塩釜で焼くことで、肉の水分が逃げずに究極のしっとり感を保ち、同時に岩塩のまろやかな塩気とハーブの香りが、肉の芯まで完全に染み込んでいるのだ。
「さあ、冷めないうちに食ってくれ」
ガレスが震える手でフォークを突き刺し、分厚いスライス肉を口に運ぶ。
「――――ッッ!!」
目を見開いたまま、ガレスの咀嚼が止まった。
「……溶ける。赤身肉なのに、口の中で解けるように柔らかい……! 岩塩の甘みが肉の旨味を極限まで引き出し、ハーブの香りが強烈なパンチとなって鼻を抜ける! トウヤ、これは美味い……美味すぎるッ!!」
ガレスが狂ったように二切れ、三切れと肉を胃袋に放り込む。
クロも自分の皿に盛られた肉を、ハフハフと熱がりながらも一瞬で飲み込み、「ワォン!(もっと!)」と皿を叩いて催促した。
トウヤも自分の肉を頬張る。
「……うん。ファントム・エッジで切ったから、肉の繊維が全く潰れてなくて、口当たりが最高だ。装備のインフレも、料理の美味さを上げるのに役立ってるじゃないか」
強すぎる装備のおかげで、過酷な迷宮探索が「ただの優雅な食材調達ピクニック」と化してしまった現状。

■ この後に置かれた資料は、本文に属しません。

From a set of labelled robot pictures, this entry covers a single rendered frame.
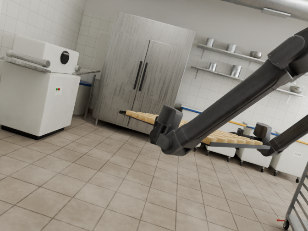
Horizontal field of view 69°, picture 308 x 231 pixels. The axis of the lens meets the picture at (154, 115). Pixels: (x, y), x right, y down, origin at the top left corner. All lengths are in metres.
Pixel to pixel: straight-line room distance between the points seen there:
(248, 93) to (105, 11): 4.84
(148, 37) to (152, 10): 1.12
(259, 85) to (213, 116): 0.13
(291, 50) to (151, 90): 3.46
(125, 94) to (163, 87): 0.68
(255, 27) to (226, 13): 0.65
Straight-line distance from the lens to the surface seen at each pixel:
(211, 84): 4.83
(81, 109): 4.83
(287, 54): 0.54
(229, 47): 4.70
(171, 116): 0.68
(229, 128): 4.30
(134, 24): 4.13
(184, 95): 4.80
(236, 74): 4.67
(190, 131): 0.62
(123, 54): 4.03
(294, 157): 4.78
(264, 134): 1.17
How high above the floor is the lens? 1.15
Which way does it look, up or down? 9 degrees down
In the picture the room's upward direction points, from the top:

しかし、口の中に広がるこの絶対的な美味さの前では、そんな贅沢な悩みなど些細なことだった。
「まあ、早く次の階層に行けるなら、それだけ早く新しい食材に出会えるってことだしな。この調子で、焦らずじっくりと食い尽くしてやろうぜ」
「はははっ! 結局は飯に行き着くわけだ! 最高だぜトウヤ!」
烈風が吹き荒れる大渓谷の夜。
しかし『悠久の踏破者』のテントの中だけは、最強の武具と極上の岩塩釜焼き、そして絶えない笑い声に包まれた、世界で一番温かく快適な空間であり続けた。